C’est ainsi que maintenant, quand nous réclamons la révision au grand jour, quand nous demandons la production des rapports de police allemands qui, bien après la condamnation de Dreyfus, sont venus, sur commande, porter à l’État-Major, les preuves dont il avait besoin, les faussaires, charlatans de patriotisme, nous disent que nous voulons livrer les secrets de notre service d’espionnage.

Combien de temps encore sera-t-il permis à ces criminels de cacher leur crime et leur imbécillité sous le voile de la patrie ?

Combien de temps aussi, après la cruelle leçon que M. Cavaignac a reçue, les ministres continueront-ils à examiner le dossier Dreyfus avec les seules indications, avec les seules lumières des bureaux de la guerre ?

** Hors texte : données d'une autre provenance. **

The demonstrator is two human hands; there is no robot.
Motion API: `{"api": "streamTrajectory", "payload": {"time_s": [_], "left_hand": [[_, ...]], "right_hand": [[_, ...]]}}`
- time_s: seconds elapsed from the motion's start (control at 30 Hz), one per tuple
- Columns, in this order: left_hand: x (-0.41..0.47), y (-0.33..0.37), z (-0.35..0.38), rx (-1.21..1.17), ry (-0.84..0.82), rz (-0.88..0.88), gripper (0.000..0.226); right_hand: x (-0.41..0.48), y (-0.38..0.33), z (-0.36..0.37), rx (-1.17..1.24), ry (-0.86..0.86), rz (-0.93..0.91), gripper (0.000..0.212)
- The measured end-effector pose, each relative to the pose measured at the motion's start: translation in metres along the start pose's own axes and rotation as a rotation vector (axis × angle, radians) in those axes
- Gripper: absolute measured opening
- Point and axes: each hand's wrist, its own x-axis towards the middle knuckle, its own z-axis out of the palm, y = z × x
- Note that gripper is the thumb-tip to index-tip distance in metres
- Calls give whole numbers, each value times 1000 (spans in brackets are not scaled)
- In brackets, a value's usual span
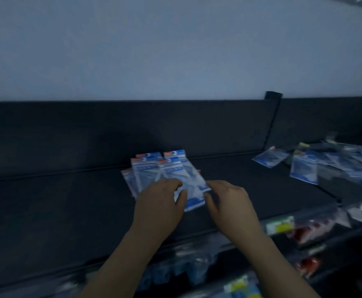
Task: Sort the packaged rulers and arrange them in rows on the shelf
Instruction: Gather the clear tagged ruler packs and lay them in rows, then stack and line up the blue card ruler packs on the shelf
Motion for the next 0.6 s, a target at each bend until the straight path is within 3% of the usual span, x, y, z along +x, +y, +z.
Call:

C’est un hasard, c’est la particulière maladresse du colonel Henry qui a amené la découverte du faux.

Il paraît qu’il n’avait pas bien ajusté les morceaux de papier sur lesquels il écrivait, et cela se voyait à la lampe. Si donc il avait été plus adroit, les bureaux de la guerre n’auraient pas aperçu le faux de la pièce, quoiqu’elle portât en effet, pour tout homme de bon sens, par son style, son contenu et sa date, la triple marque du faux.


III

Et pourtant, ce sont ces hommes ou déplorablement aveugles ou passionnément animés contre le vrai qui, après avoir trompé M. Cavaignac, le Parlement et la France, restent, pour l’étude du dossier Dreyfus, les guides du général Zurlinden.